Alex yawned and rolled to give me space to join her. I pulled her into a hard embrace, her back to my front, relaxing to enjoy the stretch of her naked body and how she hugged my arms.
My dick, of course, didn’t stand down.
She writhed onto me. “Slide inside me again.”
“Tell me about painting.”
“I did some. I loved it.”
“Can I see?”
“Nope. Well, maybe tomorrow. Are you going to do as I asked?”
I kissed her shoulder. “Had the thought I should let ye sleep.”
“Sleep like that. In me. I want to.”
Without giving up the close hug, I angled to slide between her legs then inside her. Both of us groaned, settling into the sensation.
“Good boy,” Alex murmured.
I pulsed, thickening more.
It was dark in the bedroom. In the hall and the living room, we’d explored each other by lamplight. Now, in the all-encompassing dark, and with exhaustion wrapping around me in a warm hold, the frenzy left me. But not the need to claim her. That would never go, I was as certain of that as I was my love for flying.
“Just so we’re clear, there is no chance of me sleeping now,” I said.
Alex exhaled a shaky laugh. “God, same. Go slow until we’re done. Then maybe we can rest.”
I eased in and out of her, just an inch or two, the sensation of deep need stirring and spreading over me. Likewise, Alex shifted in a slow rhythm, working me like I was her. I had no idea how much time passed, only how the desire built and built. It wasn’t a hard taking now. Only soft and all-encompassing.

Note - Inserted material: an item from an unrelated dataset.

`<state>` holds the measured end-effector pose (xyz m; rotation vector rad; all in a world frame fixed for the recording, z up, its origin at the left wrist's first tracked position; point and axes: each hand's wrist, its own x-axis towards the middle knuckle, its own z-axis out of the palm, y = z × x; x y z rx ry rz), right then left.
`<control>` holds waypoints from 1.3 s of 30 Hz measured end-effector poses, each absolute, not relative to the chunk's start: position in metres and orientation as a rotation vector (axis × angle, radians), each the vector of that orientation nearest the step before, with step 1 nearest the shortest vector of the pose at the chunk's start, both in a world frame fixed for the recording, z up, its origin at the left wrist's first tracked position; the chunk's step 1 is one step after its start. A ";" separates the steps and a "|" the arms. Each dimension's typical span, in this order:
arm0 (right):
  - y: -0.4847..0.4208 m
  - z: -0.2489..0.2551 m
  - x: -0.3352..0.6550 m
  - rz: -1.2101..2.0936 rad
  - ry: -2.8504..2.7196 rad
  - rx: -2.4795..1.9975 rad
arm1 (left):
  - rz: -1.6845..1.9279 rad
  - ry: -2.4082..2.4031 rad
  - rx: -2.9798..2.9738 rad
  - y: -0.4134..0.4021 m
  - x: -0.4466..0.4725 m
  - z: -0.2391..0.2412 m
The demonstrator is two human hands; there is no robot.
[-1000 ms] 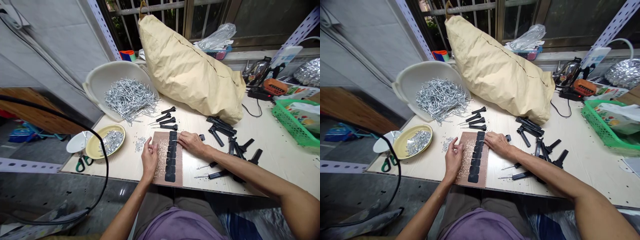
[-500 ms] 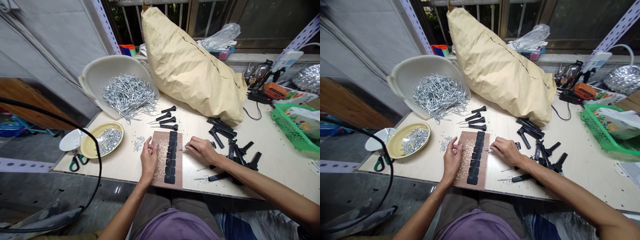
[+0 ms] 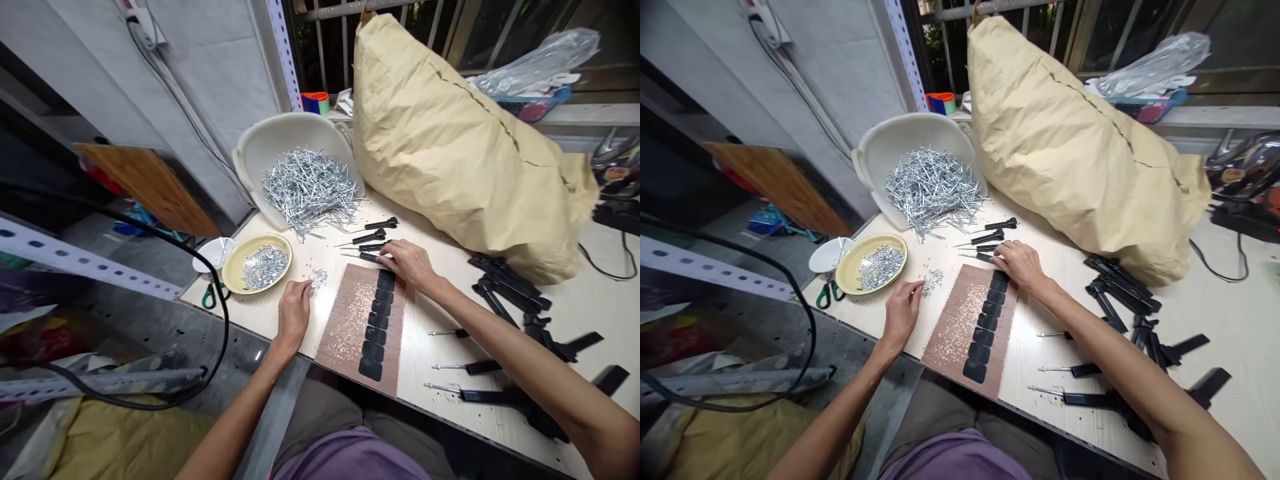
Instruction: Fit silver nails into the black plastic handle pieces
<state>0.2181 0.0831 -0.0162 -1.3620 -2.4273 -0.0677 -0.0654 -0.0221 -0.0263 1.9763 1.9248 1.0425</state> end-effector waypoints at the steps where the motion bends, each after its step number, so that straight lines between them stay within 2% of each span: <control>1: 0.091 -0.021 0.207 -0.052 -2.436 -1.381 | 1.003 1.919 2.002 -0.024 -0.067 -0.027; 11: 0.107 -0.030 0.166 -0.046 -2.642 -1.475 | 0.501 1.964 2.189 -0.008 -0.055 -0.034; 14: 0.107 -0.030 0.164 -0.082 -2.606 -1.536 | 0.467 1.921 2.207 -0.001 -0.057 -0.038; 18: 0.102 -0.026 0.168 -0.073 -2.492 -1.504 | 0.545 1.830 2.178 0.004 -0.057 -0.038; 21: 0.084 -0.014 0.170 -0.034 -2.327 -1.397 | 0.818 1.738 1.982 0.007 -0.055 -0.032; 24: 0.053 0.003 0.166 -0.017 -2.223 -1.260 | 1.116 1.512 1.389 0.009 -0.051 -0.022; 27: 0.025 0.015 0.159 -0.007 -2.216 -1.176 | 1.155 1.175 0.808 0.007 -0.044 -0.009; 29: 0.013 0.019 0.155 -0.022 -2.213 -1.172 | 1.155 1.016 0.628 0.004 -0.038 -0.002; 39: -0.002 0.032 0.155 -0.223 -2.269 -1.219 | 1.278 0.977 0.615 -0.009 -0.023 0.010</control>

I was so gone for her, that when she came, triggering my orgasm instantly, I nearly told her. I nearly said the words that couldn’t be taken back. My heart thumped the message instead.
It said I loved her with every single beat.
Chapter 35
Raphael
That same heavy heart woke me hours later, darkness thick and Alex sleeping across my chest. For her, I needed to change. Myself, as a minimum, but also my ideas.

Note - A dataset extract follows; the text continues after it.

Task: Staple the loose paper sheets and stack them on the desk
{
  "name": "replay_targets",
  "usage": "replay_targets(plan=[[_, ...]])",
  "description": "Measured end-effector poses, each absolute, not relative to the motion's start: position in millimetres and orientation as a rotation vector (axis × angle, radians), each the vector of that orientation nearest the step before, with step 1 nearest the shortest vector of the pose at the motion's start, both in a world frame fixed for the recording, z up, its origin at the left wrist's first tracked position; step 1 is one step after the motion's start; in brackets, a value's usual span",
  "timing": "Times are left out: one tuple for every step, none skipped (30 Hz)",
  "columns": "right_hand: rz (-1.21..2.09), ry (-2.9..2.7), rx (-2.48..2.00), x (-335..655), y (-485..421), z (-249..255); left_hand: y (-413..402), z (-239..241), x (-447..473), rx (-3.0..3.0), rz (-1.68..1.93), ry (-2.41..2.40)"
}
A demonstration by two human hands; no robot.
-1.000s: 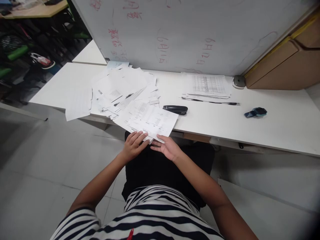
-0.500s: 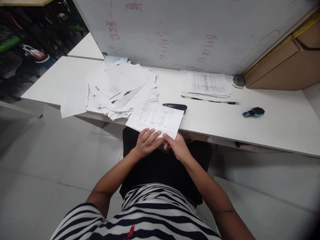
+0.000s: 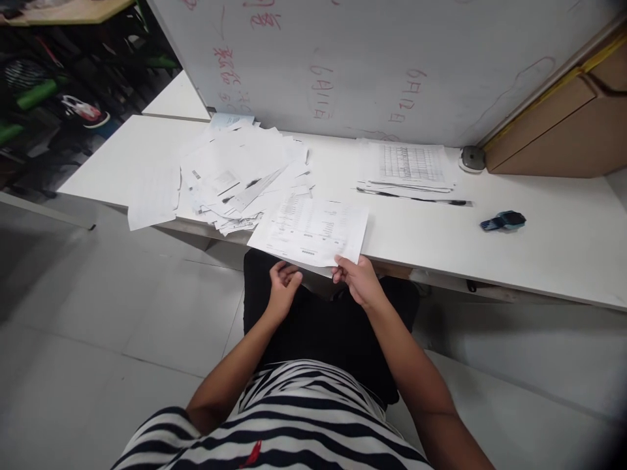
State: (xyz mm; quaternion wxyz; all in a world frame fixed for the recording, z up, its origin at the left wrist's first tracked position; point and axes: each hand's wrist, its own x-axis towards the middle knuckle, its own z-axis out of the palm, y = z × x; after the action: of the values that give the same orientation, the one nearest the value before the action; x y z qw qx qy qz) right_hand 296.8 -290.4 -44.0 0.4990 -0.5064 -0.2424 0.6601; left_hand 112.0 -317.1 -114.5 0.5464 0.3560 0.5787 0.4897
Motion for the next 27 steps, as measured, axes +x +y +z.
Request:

As carefully as possible, I eased out from under her, settling her back down in the warm patch I’d left, then stole away to the living room.
Spying on my father would be best not done naked, so I dragged on my boxers and took my tablet to the sofa, logging on. For a long while now, we’d monitored him. Anything urgent would prompt a notification, such as his private jet leaving the States, or mass movement of his associates, say, if they’d left him to burn, but all had been quiet.

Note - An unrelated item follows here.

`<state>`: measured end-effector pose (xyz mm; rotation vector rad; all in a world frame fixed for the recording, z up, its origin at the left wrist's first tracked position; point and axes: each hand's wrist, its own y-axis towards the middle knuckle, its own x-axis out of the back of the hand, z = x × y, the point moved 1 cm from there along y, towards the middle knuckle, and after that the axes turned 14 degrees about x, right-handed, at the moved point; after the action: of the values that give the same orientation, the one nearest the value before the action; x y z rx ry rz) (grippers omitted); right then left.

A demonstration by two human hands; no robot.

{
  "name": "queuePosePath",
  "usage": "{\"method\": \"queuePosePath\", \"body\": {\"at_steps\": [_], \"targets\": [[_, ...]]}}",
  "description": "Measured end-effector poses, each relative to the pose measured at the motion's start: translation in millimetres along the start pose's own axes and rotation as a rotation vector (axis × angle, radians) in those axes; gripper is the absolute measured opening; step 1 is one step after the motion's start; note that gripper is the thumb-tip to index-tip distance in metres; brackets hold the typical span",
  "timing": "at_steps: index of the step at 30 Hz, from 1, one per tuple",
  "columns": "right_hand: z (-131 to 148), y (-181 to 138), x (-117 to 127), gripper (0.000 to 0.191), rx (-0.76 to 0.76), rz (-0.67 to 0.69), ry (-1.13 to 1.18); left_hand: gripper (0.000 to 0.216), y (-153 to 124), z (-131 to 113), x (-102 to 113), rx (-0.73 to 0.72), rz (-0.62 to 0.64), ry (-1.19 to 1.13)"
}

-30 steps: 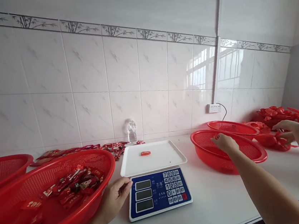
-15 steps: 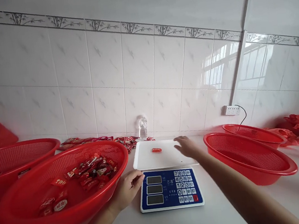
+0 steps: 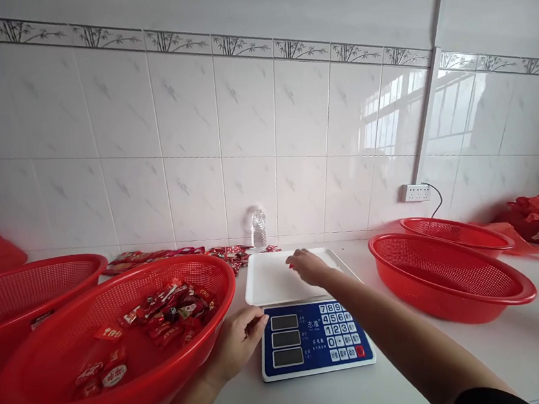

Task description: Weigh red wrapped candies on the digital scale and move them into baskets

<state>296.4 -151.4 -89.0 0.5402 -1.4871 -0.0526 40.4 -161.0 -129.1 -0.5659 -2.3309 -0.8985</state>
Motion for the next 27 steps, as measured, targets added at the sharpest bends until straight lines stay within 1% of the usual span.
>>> {"method": "queuePosePath", "body": {"at_steps": [2,4,6,9,12,14,15,16,18,21,23,25,26,27], "targets": [[-23.8,-18.6,15.5,0.023,-0.074,-0.05,-0.048,0.028,0.0,-0.4,-0.1,-0.003,0.001,0.002],[-52.1,-43.2,32.8,0.027,-0.182,-0.106,-0.105,0.028,-0.1,-0.6,-0.6,-0.001,-0.002,-0.002],[-80.3,-74.8,48.8,0.031,-0.306,-0.143,-0.16,0.028,0.1,-1.0,-0.9,-0.003,-0.007,-0.011],[-112.7,-132.0,66.7,0.031,-0.491,-0.144,-0.225,0.028,1.2,-1.5,-0.6,-0.009,-0.026,-0.019],[-128.1,-186.1,78.5,0.026,-0.653,-0.092,-0.255,0.026,3.0,-0.6,-0.6,-0.017,-0.048,-0.033],[-130.2,-208.8,86.7,0.022,-0.726,-0.056,-0.259,0.026,4.3,0.8,-1.3,-0.025,-0.054,-0.035],[-129.3,-213.9,91.5,0.022,-0.743,-0.046,-0.255,0.026,4.9,1.5,-1.9,-0.027,-0.053,-0.031],[-127.2,-214.4,96.9,0.024,-0.741,-0.044,-0.246,0.027,5.5,2.1,-2.5,-0.029,-0.052,-0.025],[-118.9,-202.5,108.6,0.026,-0.679,-0.061,-0.205,0.028,6.5,3.1,-3.7,-0.03,-0.046,-0.012],[-91.7,-163.3,123.5,0.032,-0.493,-0.115,-0.116,0.028,7.5,4.5,-4.7,-0.025,-0.03,-0.002],[-60.8,-133.3,128.2,0.04,-0.378,-0.161,-0.085,0.028,7.8,5.7,-4.8,-0.023,-0.016,-0.002],[-21.7,-105.5,128.6,0.046,-0.262,-0.195,-0.067,0.028,8.0,7.1,-4.4,-0.02,-0.006,-0.005],[-1.2,-93.1,128.1,0.048,-0.175,-0.206,-0.063,0.028,8.0,7.7,-4.1,-0.017,-0.003,-0.005],[18.4,-82.1,128.0,0.049,-0.029,-0.211,-0.085,0.028,7.9,8.1,-3.8,-0.013,-0.001,-0.003]]}}
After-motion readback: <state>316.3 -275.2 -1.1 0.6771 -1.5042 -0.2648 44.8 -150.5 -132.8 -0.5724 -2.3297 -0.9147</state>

Methodically, I worked through the various traces. Dad owned a transport company, and we had access to numberplate recognition software that told us his trade routes. I scanned the data.
Nothing new. He was operating as normal.
Nor had he strayed outside of California, which was reassuring. In addition to our tracking, his second wife had sworn to report back to us if anything went wrong with him, but it didn’t help me feel safe.
It should, yet I couldn’t shake the sense of impending danger. Maybe it was to do with the trauma my brother gently tried to talk to me about, of witnessing extreme violence from a young age and having no method of processing that. I’d confided once in Gordain, and he’d suggested therapy, but I’d found my peace in the skies and in having an escape method like nothing else could provide.
Under the tablet’s blue light, I sat back and considered what I’d done. Far more dangerous than my father was the fact I’d fallen in love. I’d let down my defences, and somehow that felt like every single other protection I’d had in place had been destroyed.
“Raphael?”
Alex peered around the doorframe, her expression hesitant, like she was worried at disturbing me.